The House of Representatives has mobilized its members to set up multiple drop-off points for relief goods to be situated near the affected areas of Typhoon Yolanda to speed up the flow of aid which has been hampered by damaged roads and airports, a House leader said on Tuesday.
Reps. Feliciano Belmonte, Jr. of Quezon City and Mel Senen Sarmiento of Western Samar made the announcement four days after Yolanda walloped the provinces Leyte, Samar, Capiz and some parts of Palawan with storm surges, leaving thousands of people dead and wiping out houses, business establishments, roads, bridges, among others.
Belmonte and Sarmiento, as well as the rest of the members Oversight Committee on Disaster Risk Reduction identified the following possible drop-off points: Congressional Districts along the Maharlika Highway which covers provinces of Calamba, Batangas, Laguna, Quezon, Camarines Norte, Camarines Sur, Albay and Sorsogon (for donations coming from Luzon), Catbalogan and Calbayog Cities in Samar, Southern Leyte, Biliran, Metro Cebu and Bacolod (for donations from Visayas) and Surigao (donations from Mindanao).
“Looting is wrong. It is bad and we condemn it. But at the same time, let’s look at it with a little compassion considering what’s going on and let’s try to solve the problem, and the best way to help is to see to it that the food will reach them,” Belmonte pointed out during the Ugnayan sa Batasan Forum.

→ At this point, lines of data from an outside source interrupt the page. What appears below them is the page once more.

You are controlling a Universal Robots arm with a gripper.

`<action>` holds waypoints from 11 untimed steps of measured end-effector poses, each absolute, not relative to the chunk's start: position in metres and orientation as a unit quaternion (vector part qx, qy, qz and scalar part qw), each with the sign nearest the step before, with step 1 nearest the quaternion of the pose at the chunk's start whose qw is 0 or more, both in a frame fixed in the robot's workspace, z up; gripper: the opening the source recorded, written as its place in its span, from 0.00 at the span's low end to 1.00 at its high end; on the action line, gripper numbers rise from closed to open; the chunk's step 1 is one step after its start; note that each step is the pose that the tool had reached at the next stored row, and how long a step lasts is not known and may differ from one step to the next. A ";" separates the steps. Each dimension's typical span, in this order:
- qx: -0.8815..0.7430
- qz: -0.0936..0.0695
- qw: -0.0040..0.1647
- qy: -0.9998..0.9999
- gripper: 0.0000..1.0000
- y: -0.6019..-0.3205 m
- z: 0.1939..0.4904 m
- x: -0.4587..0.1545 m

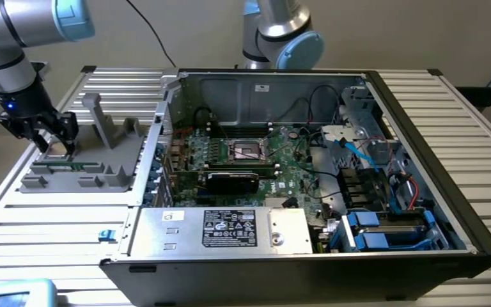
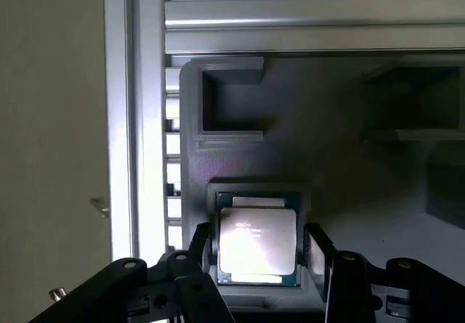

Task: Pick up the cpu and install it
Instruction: 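Pick up the cpu and move it towards the insertion slot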

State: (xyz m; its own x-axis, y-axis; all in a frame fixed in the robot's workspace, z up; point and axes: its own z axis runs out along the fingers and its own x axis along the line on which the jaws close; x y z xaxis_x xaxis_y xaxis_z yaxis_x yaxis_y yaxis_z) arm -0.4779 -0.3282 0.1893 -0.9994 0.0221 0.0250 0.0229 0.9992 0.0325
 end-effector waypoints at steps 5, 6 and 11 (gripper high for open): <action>-0.015 -0.016 0.012 -1.000 0.63 -0.328 0.189 -0.478; -0.015 -0.016 0.012 -1.000 0.63 -0.328 0.189 -0.478; -0.018 -0.016 0.012 -1.000 0.54 -0.328 0.189 -0.478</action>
State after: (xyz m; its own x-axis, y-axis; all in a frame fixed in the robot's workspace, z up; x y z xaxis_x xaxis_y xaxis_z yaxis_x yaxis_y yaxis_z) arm -0.4780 -0.3282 0.1889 -0.9990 0.0361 0.0254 0.0369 0.9988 0.0322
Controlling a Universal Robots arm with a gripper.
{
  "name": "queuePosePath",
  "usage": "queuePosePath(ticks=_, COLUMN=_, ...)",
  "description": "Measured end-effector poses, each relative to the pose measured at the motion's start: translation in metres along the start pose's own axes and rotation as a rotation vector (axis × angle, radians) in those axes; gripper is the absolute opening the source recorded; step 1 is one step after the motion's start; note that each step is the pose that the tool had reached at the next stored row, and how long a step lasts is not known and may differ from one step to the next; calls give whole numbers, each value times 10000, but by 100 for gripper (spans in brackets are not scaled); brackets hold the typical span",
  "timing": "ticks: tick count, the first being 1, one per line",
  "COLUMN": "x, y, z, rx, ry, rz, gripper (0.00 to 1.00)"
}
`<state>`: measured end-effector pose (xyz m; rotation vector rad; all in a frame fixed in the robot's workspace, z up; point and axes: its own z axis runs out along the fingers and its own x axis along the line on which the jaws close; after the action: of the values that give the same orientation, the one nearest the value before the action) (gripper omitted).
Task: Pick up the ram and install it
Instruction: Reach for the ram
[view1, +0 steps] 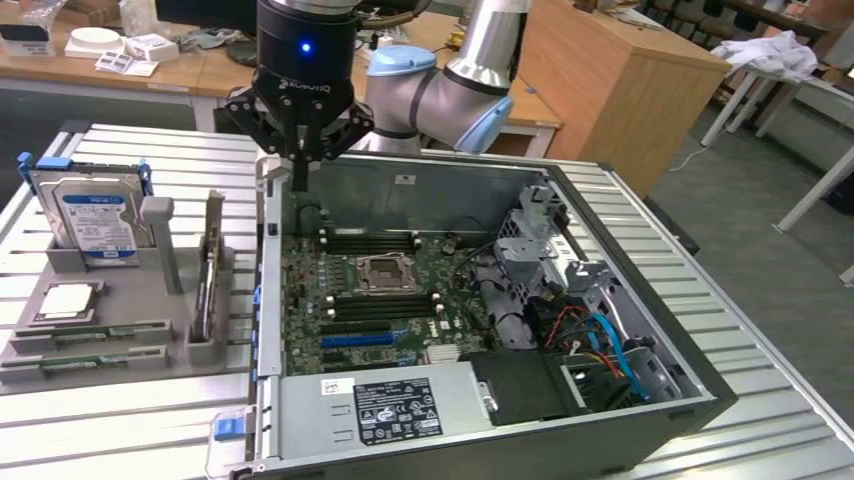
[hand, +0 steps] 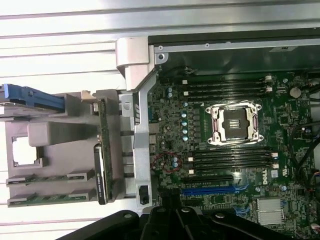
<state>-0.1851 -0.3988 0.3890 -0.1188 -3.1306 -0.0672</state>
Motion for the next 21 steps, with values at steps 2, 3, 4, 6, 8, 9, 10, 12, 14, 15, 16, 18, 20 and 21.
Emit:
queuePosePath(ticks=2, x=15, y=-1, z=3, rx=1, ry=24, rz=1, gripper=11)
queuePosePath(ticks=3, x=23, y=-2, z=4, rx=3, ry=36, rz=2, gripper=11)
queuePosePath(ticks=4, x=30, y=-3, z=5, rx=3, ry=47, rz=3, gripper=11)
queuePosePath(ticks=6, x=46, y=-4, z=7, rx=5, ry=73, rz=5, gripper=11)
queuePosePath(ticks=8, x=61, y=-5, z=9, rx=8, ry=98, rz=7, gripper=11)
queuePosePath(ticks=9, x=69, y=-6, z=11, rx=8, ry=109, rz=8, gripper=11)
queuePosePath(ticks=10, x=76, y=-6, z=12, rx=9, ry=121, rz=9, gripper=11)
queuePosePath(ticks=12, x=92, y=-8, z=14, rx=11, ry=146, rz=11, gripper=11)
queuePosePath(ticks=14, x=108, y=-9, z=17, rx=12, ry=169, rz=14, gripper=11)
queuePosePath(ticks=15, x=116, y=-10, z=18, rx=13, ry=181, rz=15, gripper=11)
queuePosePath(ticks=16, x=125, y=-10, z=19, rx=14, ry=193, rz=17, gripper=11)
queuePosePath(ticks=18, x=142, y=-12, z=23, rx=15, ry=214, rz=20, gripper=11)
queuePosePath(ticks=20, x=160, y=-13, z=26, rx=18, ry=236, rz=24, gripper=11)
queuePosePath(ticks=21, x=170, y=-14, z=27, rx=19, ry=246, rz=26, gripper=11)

Aside from Belmonte and Sarmiento, the members of the House Oversight panel on Disaster Risk Reduction include: Reps. Ashley Acedillo and Gary Alejano of Magdalo party-list, Leopoldo Bataoil of Pangansinan and Gus Tambunting of Parañaque City.
“We don’t need to send all our donations to Manila. We should have a decentralized and orchestrated effort so that the aid can reach the victims sooner. There have been bottlenecks in the delivery of aid in the highways near the affected areas, and this Maharlika Highway can already provide our needed logistical support,” Sarmiento stressed.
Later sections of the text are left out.